O Tribunal Regional Eleitoral de Mato Grosso do Sul (TRE-MS) rejeitou, por unanimidade, dois agravos de instrumento interpostos por Cleide Soares de Moraes Rafahin e Adelino Amaral de Ávila. Ambos recursos buscavam ampliar de 10 para 25 o número de parcelas para o pagamento de multas eleitorais decorrentes das eleições de 2024.
Os agravos questionavam decisões do Juízo da 1ª Zona Eleitoral de Amambai, que haviam deferido parcelamento em 10 vezes, mas indeferido a ampliação pleiteada, por falta de comprovação documental da alegada hipossuficiência econômica dos agravantes. Os recursos foram considerados intempestivos, pois foram protocolados fora do prazo legal de 15 dias, tendo o Tribunal ressaltado que pedido de reconsideração não suspende o prazo recursal.

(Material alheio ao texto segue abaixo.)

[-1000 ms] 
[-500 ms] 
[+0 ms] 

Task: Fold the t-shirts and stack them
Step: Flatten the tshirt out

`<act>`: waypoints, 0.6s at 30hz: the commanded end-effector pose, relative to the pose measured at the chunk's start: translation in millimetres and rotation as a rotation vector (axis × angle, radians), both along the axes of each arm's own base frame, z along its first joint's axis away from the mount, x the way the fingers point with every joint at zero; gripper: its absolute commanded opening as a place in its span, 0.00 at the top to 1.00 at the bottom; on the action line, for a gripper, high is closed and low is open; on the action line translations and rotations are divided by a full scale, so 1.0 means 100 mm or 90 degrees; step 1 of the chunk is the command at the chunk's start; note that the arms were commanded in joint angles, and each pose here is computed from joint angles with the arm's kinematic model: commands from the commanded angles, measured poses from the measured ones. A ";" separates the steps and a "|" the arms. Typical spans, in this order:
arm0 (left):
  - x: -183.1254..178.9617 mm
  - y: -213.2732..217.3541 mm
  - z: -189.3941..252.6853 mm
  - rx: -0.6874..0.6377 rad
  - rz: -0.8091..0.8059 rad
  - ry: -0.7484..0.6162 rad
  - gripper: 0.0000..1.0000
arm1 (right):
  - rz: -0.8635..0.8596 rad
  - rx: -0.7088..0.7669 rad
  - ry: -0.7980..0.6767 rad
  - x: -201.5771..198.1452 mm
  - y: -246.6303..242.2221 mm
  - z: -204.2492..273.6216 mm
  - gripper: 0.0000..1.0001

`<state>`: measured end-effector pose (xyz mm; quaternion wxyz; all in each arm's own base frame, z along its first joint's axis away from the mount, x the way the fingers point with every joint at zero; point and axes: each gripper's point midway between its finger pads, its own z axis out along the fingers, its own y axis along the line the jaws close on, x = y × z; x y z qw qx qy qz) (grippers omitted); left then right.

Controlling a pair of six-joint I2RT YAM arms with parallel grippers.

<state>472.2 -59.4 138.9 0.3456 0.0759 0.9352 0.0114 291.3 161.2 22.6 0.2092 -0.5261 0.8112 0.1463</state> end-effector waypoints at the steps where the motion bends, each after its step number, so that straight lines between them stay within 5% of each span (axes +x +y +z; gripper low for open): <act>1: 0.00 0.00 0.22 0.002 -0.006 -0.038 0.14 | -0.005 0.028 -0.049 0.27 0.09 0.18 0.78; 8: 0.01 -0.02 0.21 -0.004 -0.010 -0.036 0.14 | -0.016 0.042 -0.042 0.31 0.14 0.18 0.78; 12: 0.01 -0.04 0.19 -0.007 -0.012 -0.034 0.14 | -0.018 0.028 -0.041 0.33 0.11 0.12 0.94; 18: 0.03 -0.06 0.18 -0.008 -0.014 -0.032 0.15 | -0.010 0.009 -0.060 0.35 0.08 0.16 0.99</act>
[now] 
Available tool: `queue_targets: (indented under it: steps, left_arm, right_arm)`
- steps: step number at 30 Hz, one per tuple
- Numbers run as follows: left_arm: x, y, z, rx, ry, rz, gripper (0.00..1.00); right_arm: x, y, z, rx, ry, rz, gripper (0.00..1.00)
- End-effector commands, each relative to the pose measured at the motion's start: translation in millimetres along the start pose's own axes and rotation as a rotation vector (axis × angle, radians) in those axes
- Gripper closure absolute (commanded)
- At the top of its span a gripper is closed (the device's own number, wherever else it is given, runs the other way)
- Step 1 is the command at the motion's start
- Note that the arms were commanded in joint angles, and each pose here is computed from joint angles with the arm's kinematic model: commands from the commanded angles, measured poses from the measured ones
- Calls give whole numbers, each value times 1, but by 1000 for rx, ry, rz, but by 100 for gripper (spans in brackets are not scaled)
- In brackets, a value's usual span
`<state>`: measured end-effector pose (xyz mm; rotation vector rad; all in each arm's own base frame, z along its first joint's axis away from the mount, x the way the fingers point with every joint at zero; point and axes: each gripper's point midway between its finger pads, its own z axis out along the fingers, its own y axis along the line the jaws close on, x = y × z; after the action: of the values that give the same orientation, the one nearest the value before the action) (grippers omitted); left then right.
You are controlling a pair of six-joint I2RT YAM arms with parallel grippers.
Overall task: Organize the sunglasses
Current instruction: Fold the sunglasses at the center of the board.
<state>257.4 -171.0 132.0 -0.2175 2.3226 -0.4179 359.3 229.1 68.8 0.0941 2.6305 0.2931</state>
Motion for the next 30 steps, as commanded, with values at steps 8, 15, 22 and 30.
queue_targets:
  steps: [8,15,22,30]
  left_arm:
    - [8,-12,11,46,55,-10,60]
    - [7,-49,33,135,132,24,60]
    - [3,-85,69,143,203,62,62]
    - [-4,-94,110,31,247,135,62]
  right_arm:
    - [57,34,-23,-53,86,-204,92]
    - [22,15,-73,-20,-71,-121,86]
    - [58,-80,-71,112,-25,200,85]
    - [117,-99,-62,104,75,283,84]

O relator dos processos, juiz Fernando Bonfim Duque Estrada, destacou a jurisprudência consolidada do Tribunal Superior Eleitoral (TSE) que determina que a intempestividade é matéria de ordem pública e pode ser reconhecida de ofício. O Tribunal fez questão de apontar que a contagem do prazo para recurso começa a partir da publicação original da decisão sobre o parcelamento.
O pedido de reconsideração não suspende nem interrompe o prazo para interposição de recurso próprio, cuja contagem observa o prazo legal a partir da publicação da decisão originária.
O plenário acompanhou o voto do relator e rejeitou os agravos, mantendo as determinações iniciais para o parcelamento em 10 parcelas, conforme previsto na decisão do Juízo eleitoral.
Com essa decisão, o TRE-MS reafirma a importância do cumprimento dos prazos legais nos processos relacionados a multas eleitorais, garantindo a segurança jurídica e a efetividade das sanções eleitorais.